> _Record extracts_
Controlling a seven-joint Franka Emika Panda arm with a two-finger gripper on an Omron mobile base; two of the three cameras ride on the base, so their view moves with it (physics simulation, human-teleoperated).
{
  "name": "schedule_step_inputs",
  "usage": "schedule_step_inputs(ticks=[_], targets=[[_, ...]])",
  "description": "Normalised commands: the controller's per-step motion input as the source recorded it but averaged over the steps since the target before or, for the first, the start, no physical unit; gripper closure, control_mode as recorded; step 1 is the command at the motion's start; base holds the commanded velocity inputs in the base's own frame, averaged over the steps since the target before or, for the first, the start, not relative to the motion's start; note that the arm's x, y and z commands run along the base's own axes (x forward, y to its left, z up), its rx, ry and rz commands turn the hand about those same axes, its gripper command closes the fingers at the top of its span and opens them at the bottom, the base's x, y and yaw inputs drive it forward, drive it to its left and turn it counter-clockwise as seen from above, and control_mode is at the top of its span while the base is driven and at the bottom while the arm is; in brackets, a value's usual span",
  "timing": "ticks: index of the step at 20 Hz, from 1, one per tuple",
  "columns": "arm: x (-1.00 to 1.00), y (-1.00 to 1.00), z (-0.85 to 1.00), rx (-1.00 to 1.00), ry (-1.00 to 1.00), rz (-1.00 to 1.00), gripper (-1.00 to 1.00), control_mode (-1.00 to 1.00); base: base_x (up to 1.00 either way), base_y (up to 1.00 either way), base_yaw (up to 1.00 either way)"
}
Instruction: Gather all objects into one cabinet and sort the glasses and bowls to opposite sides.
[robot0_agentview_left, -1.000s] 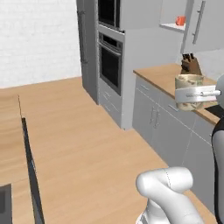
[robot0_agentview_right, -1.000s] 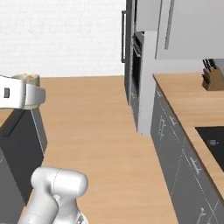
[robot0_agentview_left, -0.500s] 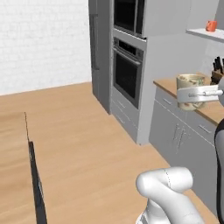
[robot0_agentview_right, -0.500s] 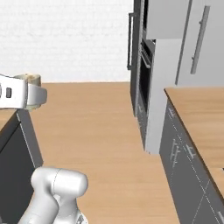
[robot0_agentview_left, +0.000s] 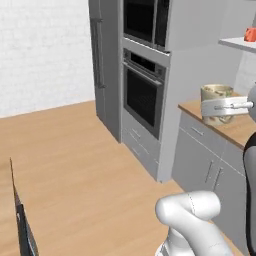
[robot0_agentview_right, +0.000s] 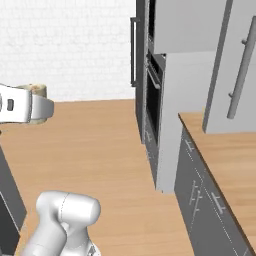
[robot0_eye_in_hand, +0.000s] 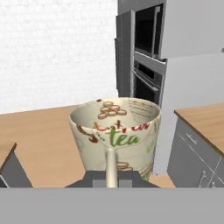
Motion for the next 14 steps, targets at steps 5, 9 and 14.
schedule_step_inputs(ticks=[5,9,14], targets=[[0.0,0.0,0.0,0.0,0.0,0.0,1.0,1.0,0.61,-0.38,-0.45],[0.0,0.0,0.0,0.0,0.0,0.0,1.0,1.0,0.72,-0.11,-0.45],[0.0,0.0,0.0,0.0,0.0,0.0,1.0,1.0,0.83,0.0,-0.4]])
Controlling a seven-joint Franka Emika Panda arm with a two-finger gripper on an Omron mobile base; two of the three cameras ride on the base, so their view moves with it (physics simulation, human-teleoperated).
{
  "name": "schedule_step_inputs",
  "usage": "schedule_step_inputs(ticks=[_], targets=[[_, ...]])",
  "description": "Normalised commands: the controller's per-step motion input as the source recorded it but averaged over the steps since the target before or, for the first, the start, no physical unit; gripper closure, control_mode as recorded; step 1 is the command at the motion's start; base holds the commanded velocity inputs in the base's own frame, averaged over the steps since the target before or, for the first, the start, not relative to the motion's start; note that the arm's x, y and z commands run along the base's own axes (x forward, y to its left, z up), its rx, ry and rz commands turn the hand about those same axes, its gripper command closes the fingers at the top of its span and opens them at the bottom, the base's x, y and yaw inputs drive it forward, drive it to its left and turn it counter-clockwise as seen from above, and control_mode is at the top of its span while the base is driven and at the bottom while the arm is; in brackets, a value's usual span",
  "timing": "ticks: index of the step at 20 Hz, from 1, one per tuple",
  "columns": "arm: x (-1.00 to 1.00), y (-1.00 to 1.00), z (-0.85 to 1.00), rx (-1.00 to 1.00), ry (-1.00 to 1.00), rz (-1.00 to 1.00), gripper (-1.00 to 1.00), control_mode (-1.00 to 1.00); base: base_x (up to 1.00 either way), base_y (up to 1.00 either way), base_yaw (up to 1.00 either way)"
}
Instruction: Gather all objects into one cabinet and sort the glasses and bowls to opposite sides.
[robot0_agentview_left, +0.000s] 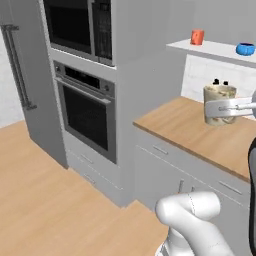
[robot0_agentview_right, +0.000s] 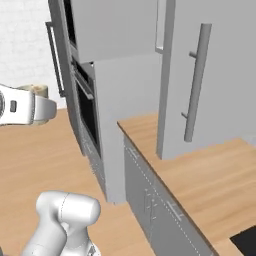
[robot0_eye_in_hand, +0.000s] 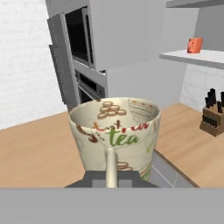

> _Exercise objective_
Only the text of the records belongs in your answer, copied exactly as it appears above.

> _Solution_
Controlling a seven-joint Franka Emika Panda arm with a two-finger gripper on an Omron mobile base; two of the three cameras ride on the base, so their view moves with it (physics simulation, human-teleoperated).
{
  "name": "schedule_step_inputs",
  "usage": "schedule_step_inputs(ticks=[_], targets=[[_, ...]])",
  "description": "Normalised commands: the controller's per-step motion input as the source recorded it but averaged over the steps since the target before or, for the first, the start, no physical unit; gripper closure, control_mode as recorded; step 1 is the command at the motion's start; base holds the commanded velocity inputs in the base's own frame, averaged over the steps since the target before or, for the first, the start, not relative to the motion's start; note that the arm's x, y and z commands run along the base's own axes (x forward, y to its left, z up), its rx, ry and rz commands turn the hand about those same axes, its gripper command closes the fingers at the top of its span and opens them at the bottom, the base's x, y and yaw inputs drive it forward, drive it to its left and turn it counter-clockwise as seen from above, and control_mode is at the top of its span while the base is driven and at the bottom while the arm is; in brackets, a value's usual span",
  "timing": "ticks: index of the step at 20 Hz, from 1, one per tuple",
  "columns": "arm: x (-1.00 to 1.00), y (-1.00 to 1.00), z (-0.85 to 1.00), rx (-1.00 to 1.00), ry (-1.00 to 1.00), rz (-1.00 to 1.00), gripper (-1.00 to 1.00), control_mode (-1.00 to 1.00); base: base_x (up to 1.00 either way), base_y (up to 1.00 either way), base_yaw (up to 1.00 either way)"
}
Instruction: Gather all objects into one cabinet and sort the glasses and bowls to opposite sides.
[robot0_agentview_left, -1.000s] 
[robot0_agentview_right, -1.000s] 
[robot0_agentview_left, -0.500s] 
[robot0_agentview_right, -0.500s] 
[robot0_agentview_left, +0.000s] 
[robot0_agentview_right, +0.000s] 
[robot0_eye_in_hand, +0.000s] 
Motion for the next 14 steps, targets at steps 5, 9 and 14.
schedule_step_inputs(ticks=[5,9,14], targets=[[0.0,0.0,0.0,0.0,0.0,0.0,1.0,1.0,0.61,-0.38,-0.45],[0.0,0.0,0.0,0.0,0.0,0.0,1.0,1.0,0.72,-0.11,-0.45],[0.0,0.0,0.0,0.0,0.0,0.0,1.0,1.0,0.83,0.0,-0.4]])
Controlling a seven-joint Franka Emika Panda arm with a two-finger gripper on an Omron mobile base; two of the three cameras ride on the base, so their view moves with it (physics simulation, human-teleoperated).
{
  "name": "schedule_step_inputs",
  "usage": "schedule_step_inputs(ticks=[_], targets=[[_, ...]])",
  "description": "Normalised commands: the controller's per-step motion input as the source recorded it but averaged over the steps since the target before or, for the first, the start, no physical unit; gripper closure, control_mode as recorded; step 1 is the command at the motion's start; base holds the commanded velocity inputs in the base's own frame, averaged over the steps since the target before or, for the first, the start, not relative to the motion's start; note that the arm's x, y and z commands run along the base's own axes (x forward, y to its left, z up), its rx, ry and rz commands turn the hand about those same axes, its gripper command closes the fingers at the top of its span and opens them at the bottom, the base's x, y and yaw inputs drive it forward, drive it to its left and turn it counter-clockwise as seen from above, and control_mode is at the top of its span while the base is driven and at the bottom while the arm is; in brackets, a value's usual span",
  "timing": "ticks: index of the step at 20 Hz, from 1, one per tuple",
  "columns": "arm: x (-1.00 to 1.00), y (-1.00 to 1.00), z (-0.85 to 1.00), rx (-1.00 to 1.00), ry (-1.00 to 1.00), rz (-1.00 to 1.00), gripper (-1.00 to 1.00), control_mode (-1.00 to 1.00); base: base_x (up to 1.00 either way), base_y (up to 1.00 either way), base_yaw (up to 1.00 either way)"
}
Instruction: Gather all objects into one cabinet and sort the glasses and bowls to opposite sides.
[robot0_agentview_left, +0.000s] 
[robot0_agentview_right, +0.000s] 
[robot0_eye_in_hand, +0.000s] 

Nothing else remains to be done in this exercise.